ASSIGNMENT => What you return must be the lines from the first one below through the one containing "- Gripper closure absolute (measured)", exactly and with pictures excluded.

DATA SHOWN =>
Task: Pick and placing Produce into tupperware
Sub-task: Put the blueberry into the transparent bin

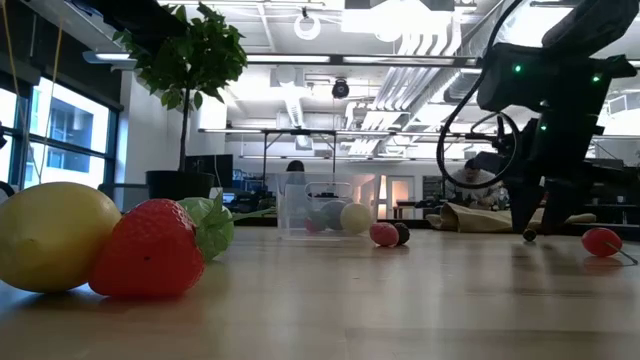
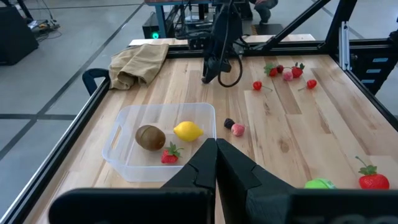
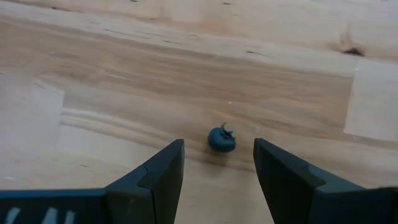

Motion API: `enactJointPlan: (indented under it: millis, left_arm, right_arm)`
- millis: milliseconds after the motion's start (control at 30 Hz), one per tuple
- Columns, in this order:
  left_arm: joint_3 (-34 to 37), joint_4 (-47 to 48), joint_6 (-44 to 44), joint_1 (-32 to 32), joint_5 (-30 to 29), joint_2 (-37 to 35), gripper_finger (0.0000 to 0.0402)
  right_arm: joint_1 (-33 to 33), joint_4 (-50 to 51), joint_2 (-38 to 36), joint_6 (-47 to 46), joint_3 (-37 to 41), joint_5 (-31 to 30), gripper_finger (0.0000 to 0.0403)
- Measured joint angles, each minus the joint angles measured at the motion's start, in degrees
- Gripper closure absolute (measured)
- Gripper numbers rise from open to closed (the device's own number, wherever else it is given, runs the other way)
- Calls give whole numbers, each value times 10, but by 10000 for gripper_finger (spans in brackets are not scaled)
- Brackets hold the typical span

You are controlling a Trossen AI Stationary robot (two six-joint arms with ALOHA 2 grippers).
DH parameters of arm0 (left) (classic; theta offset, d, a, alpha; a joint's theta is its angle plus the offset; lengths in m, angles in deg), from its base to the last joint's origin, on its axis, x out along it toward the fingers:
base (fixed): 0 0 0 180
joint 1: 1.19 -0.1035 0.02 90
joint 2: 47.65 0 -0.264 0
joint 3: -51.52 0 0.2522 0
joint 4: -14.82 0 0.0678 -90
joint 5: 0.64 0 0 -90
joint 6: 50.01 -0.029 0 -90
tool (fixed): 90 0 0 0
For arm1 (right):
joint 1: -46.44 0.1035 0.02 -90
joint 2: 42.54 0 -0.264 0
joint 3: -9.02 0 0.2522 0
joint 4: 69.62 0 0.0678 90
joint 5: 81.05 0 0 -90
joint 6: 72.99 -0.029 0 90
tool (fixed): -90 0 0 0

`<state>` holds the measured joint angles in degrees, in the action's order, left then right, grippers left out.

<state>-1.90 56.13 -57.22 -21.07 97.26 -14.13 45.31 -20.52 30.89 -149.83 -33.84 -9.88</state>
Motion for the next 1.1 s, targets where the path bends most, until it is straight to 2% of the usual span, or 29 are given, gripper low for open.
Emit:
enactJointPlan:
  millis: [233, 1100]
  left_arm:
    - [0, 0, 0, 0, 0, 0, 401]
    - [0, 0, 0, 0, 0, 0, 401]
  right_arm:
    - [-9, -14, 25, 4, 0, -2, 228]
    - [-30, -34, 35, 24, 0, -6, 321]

FINISHED EXERCISE =>
Task: Pick and placing Produce into tupperware
Sub-task: Put the blueberry into the transparent bin


Motion API: `enactJointPlan: (indented under it: millis, left_arm, right_arm)`
- millis: milliseconds after the motion's start (control at 30 Hz), one per tuple
- Columns, in this order:
  left_arm: joint_3 (-34 to 37), joint_4 (-47 to 48), joint_6 (-44 to 44), joint_1 (-32 to 32), joint_5 (-30 to 29), joint_2 (-37 to 35), gripper_finger (0.0000 to 0.0402)
  right_arm: joint_1 (-33 to 33), joint_4 (-50 to 51), joint_2 (-38 to 36), joint_6 (-47 to 46), joint_3 (-37 to 41), joint_5 (-31 to 30), gripper_finger (0.0000 to 0.0403)
- Measured joint angles, each minus the joint angles measured at the motion's start, in degrees
- Gripper closure absolute (measured)

No more work is required for the exercise.